YOUR OBJECTIVE
The required output consists solely of the lines from the top of the listing through the line containing "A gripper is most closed", transcribed exactly.

----

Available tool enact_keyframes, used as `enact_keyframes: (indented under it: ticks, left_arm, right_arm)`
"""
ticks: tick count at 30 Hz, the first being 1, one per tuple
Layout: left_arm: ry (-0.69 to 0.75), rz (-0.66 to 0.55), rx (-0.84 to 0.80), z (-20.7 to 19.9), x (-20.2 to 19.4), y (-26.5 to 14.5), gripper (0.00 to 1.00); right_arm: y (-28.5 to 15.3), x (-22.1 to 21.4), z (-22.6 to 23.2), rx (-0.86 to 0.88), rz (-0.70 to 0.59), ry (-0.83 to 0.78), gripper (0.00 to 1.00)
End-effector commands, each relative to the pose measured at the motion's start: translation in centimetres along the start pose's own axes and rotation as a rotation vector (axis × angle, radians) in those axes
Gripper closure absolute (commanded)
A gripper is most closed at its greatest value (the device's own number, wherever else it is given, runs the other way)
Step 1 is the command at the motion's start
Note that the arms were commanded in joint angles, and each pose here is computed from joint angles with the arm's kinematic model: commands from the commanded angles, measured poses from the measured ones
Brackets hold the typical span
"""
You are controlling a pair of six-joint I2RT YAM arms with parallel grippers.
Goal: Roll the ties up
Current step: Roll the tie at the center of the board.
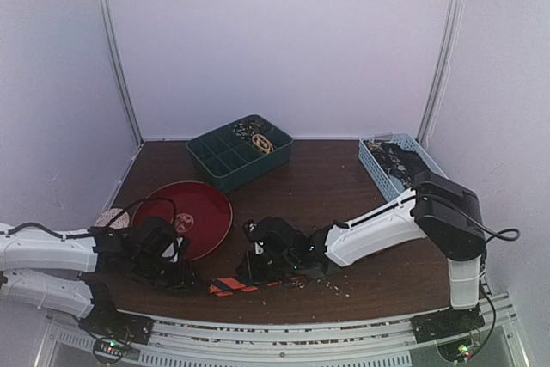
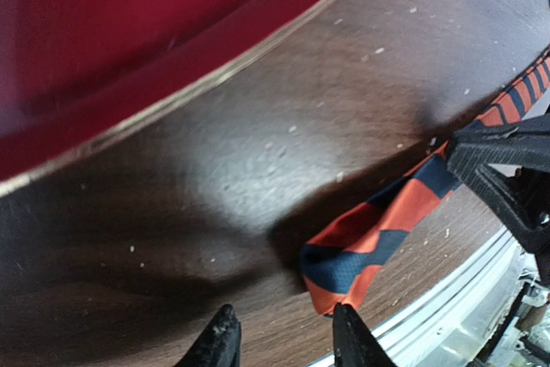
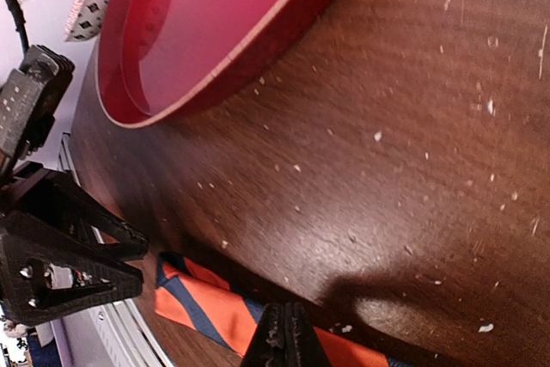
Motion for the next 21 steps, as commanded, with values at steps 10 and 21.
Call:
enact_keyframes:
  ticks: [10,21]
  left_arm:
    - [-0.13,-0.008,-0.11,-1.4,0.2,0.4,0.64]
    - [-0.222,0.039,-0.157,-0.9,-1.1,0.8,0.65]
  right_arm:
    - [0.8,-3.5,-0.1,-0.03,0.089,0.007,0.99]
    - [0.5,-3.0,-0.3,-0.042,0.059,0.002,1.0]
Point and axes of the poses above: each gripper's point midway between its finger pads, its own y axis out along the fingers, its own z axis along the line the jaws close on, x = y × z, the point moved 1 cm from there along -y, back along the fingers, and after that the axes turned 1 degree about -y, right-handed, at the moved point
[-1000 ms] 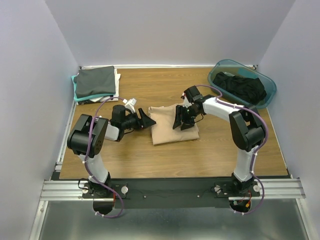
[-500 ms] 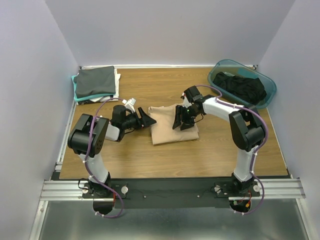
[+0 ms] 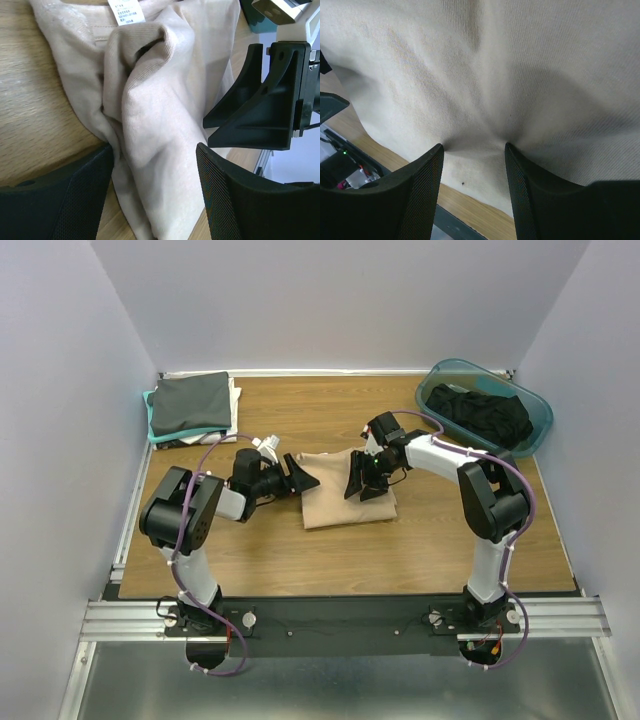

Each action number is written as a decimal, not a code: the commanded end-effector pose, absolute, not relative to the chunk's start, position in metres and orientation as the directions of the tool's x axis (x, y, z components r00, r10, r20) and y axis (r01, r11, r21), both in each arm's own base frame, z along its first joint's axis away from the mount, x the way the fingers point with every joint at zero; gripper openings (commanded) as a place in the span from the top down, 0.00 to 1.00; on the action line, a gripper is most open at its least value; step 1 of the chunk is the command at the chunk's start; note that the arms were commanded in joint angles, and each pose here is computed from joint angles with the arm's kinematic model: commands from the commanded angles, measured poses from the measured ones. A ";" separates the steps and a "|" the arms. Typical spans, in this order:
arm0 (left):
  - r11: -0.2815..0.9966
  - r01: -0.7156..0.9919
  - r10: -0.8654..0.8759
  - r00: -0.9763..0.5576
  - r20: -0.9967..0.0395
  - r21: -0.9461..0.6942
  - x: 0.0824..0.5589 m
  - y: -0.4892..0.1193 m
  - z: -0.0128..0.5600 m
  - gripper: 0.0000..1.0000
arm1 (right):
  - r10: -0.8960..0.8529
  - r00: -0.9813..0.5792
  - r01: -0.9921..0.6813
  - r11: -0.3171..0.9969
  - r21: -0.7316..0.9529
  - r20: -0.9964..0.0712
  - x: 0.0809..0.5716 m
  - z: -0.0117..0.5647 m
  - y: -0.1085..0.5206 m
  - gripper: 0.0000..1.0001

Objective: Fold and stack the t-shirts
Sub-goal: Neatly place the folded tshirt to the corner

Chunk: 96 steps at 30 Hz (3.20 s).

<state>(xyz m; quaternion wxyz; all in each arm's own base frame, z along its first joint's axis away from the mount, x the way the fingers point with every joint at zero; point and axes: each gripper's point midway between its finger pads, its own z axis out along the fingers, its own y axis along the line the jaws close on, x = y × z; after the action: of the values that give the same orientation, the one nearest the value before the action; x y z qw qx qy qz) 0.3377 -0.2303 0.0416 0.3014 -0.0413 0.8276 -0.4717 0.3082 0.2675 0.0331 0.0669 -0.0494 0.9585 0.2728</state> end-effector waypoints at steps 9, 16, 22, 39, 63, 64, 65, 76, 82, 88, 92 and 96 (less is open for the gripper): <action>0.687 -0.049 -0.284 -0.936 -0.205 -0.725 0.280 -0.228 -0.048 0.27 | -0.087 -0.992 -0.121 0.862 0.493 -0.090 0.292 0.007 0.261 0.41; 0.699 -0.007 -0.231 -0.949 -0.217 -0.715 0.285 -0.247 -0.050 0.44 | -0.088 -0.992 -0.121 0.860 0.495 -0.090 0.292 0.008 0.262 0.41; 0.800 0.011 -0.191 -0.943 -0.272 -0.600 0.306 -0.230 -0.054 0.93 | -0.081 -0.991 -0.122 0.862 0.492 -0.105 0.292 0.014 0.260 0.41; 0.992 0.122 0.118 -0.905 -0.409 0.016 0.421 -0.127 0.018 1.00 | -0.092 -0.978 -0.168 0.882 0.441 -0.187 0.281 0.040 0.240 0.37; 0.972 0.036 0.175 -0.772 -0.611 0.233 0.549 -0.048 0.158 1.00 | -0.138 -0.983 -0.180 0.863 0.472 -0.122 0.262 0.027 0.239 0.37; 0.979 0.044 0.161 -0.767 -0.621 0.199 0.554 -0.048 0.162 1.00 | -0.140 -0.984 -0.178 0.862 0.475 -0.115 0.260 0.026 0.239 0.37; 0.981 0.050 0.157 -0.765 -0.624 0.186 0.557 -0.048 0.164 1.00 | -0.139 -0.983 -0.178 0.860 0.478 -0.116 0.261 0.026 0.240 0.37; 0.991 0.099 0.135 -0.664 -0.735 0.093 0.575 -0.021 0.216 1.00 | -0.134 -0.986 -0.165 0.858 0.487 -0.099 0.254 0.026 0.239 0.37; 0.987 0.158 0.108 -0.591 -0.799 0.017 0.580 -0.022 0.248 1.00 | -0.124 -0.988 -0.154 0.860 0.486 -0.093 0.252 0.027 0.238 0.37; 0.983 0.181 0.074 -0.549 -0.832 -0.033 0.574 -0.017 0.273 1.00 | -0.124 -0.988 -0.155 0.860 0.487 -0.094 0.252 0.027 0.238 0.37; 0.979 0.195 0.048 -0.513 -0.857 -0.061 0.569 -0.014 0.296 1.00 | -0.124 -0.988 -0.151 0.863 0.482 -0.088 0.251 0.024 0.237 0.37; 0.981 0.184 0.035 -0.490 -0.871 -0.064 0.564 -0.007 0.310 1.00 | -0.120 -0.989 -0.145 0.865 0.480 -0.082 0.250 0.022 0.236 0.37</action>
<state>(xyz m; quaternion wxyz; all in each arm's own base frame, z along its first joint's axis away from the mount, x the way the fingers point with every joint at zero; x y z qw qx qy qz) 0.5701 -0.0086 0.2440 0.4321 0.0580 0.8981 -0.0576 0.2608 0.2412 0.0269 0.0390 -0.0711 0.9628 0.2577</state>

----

EXPECTED ANSWER
Available tool enact_keyframes, used as `enact_keyframes: (indented under it: ticks, left_arm, right_arm)`
"""
ticks: tick count at 30 Hz, the first being 1, one per tuple
Layout: left_arm: ry (-0.69 to 0.75), rz (-0.66 to 0.55), rx (-0.84 to 0.80), z (-20.7 to 19.9), x (-20.2 to 19.4), y (-26.5 to 14.5), gripper (0.00 to 1.00); right_arm: y (-28.5 to 15.3), x (-22.1 to 21.4), z (-22.6 to 23.2), rx (-0.86 to 0.88), rz (-0.70 to 0.59), ry (-0.83 to 0.78), gripper (0.00 to 1.00)
End-effector commands, each relative to the pose measured at the motion's start: translation in centimetres along the start pose's own axes and rotation as a rotation vector (axis × angle, radians) in those axes
Gripper closure absolute (commanded)
A gripper is most closed at its greatest value (the device's own number, wherever else it is given, runs the other way)

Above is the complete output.